第92話 【移送】安らぎの村へ
【10月30日 23時:拠点村・東門】
拠点村の喧騒が、遠ざかっていく。
私は再び、あの「人の皮」でできた幌の馬車に乗せられていた。
行き先は、もはや「異国」ではない。さらにその奥、地図からも、王都の記録からも抹消された地――「安らぎの村」だ。
馬車の揺れに合わせて、私の腹部が激しくのたうち回る。
横には、言葉を失ったワットが、折れたペンを握りしめたまま、虚空を見つめて座っている。彼の瞳には、もう「記録者」の光はない。
足元には、ルキアの眼鏡が落ちており、馬車が揺れるたびにカチ、カチと不吉な音を立てて、誰かの「死の秒読み」を刻んでいる。
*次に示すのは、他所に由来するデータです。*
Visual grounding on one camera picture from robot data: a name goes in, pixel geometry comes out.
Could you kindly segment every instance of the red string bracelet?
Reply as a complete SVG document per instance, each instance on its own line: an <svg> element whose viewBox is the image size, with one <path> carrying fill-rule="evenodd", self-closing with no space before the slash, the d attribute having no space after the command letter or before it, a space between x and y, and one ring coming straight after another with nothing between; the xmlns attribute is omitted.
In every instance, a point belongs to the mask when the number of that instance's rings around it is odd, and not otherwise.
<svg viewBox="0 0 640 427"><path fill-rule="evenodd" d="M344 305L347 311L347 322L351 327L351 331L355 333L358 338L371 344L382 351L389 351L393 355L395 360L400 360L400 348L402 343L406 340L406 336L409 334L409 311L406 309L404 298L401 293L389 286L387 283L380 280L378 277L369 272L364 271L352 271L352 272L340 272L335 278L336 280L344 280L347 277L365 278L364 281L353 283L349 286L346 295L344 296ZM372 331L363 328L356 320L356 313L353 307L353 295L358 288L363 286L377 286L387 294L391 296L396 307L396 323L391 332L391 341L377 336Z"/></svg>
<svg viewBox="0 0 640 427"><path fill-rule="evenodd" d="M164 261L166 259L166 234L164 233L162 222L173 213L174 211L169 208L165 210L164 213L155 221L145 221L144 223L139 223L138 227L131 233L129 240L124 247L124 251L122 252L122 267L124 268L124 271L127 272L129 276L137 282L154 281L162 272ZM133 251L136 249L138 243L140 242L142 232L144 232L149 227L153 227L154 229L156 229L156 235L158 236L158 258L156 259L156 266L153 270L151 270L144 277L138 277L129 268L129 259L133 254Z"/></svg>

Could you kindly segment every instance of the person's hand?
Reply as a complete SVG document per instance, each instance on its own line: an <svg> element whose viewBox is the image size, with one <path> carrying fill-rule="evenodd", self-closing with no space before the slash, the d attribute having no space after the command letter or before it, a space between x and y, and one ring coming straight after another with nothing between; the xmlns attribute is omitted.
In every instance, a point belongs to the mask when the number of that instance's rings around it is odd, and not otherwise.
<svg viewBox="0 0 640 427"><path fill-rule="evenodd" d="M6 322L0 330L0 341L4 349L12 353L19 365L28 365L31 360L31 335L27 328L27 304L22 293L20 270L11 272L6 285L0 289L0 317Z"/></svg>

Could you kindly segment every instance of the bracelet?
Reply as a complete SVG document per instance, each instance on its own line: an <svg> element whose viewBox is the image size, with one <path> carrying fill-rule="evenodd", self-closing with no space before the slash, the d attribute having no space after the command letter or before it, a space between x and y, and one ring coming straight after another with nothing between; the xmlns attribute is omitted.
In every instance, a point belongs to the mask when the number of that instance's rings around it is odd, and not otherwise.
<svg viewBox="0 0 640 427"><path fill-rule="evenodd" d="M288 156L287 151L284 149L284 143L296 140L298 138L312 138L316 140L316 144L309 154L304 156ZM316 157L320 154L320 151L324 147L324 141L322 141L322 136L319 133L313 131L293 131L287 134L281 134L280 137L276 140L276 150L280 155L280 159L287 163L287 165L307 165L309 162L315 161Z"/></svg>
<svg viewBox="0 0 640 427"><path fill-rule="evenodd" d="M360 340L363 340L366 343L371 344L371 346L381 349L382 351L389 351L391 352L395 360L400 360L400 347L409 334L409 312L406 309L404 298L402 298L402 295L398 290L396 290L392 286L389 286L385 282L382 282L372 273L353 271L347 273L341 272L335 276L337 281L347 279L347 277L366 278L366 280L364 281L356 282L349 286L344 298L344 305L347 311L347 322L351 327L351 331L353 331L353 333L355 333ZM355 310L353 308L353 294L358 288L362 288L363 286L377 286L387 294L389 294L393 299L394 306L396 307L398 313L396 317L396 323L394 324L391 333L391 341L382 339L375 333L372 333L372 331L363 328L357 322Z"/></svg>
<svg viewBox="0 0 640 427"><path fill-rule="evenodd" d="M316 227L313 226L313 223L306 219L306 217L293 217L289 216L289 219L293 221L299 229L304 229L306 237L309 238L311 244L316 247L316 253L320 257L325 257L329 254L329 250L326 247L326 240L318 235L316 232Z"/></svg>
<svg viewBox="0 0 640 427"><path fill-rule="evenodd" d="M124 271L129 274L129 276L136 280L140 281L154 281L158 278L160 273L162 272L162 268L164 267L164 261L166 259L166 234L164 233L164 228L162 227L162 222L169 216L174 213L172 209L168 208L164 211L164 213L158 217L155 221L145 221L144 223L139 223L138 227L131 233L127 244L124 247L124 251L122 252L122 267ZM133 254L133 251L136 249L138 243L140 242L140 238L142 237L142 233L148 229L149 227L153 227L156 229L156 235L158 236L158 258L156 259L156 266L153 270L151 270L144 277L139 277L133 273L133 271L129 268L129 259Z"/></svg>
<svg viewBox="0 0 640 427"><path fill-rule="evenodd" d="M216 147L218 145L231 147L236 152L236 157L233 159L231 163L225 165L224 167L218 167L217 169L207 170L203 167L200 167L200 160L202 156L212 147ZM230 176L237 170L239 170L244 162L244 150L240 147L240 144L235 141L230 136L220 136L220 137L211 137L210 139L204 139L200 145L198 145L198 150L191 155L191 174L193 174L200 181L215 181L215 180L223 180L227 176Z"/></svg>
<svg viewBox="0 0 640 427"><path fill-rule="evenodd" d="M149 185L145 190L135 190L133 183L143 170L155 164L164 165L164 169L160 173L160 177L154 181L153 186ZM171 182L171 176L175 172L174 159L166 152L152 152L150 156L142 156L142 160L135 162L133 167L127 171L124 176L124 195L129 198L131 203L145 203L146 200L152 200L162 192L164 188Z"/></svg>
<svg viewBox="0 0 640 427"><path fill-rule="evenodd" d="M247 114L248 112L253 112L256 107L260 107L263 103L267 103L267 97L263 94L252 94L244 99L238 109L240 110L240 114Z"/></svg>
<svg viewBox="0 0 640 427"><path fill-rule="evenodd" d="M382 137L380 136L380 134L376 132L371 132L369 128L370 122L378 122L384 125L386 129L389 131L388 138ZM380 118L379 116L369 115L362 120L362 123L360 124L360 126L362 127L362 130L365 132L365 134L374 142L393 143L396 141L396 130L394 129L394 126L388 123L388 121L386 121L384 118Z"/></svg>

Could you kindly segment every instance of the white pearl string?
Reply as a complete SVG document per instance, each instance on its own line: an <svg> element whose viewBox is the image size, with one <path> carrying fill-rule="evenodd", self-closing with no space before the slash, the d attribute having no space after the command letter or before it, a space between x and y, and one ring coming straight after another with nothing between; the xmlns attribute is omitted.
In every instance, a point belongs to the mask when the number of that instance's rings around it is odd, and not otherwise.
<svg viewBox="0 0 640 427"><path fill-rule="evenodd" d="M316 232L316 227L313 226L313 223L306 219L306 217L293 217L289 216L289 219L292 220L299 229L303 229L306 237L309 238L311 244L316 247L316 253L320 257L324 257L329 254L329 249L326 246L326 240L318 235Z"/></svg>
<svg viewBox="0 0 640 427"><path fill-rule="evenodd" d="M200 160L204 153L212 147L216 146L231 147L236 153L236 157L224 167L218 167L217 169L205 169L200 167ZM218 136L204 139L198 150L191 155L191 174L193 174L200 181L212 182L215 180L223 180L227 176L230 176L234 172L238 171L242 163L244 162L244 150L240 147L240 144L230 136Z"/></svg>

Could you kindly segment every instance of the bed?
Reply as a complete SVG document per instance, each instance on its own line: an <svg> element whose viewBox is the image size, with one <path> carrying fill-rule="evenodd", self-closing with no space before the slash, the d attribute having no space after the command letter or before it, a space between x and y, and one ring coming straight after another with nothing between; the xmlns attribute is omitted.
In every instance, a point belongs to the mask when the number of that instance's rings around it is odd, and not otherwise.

馬車の隙間から見える外の景色は、もう「ナゴノ平地」ですらなかった。
一面が脈動する肉の湿原。
道端に並ぶ案山子たちは、私たちが通るたびに、ぬるりと首を回して、その青い眼球で私たちを「品定め」している。
【研究員のメモ】
名古屋のマンションの自室にいたはずの私は、今、馬車の床板を爪が剥がれるまで掻きむしっている。畳の感触は消え、指先には「湿った粘膜」の感触がまとわりつく。プレハブから始まった私の調査は、いつの間にか、私自身が「検体」として移送されるプロセスに変わっていたのだ。
【研究員のメモ:追記】
学生が、馬車の幌を外から固く結びながら囁く。
「先生、もうすぐ『安らぎの村』に着きますよ。そこが、先生の論文の最終章であり、先生の新しい『家』になる場所です」
馬車が止まった。
扉が開いた瞬間に流れ込んできたのは、耐えがたいほどの「甘い花の香り」と、数万人の人間が同時に啜り泣くような、地響きに似た「歌」だった。
さあ、10月31日が来る。
私の「文責」も、この村の泥に溶けるまで、あと20時間。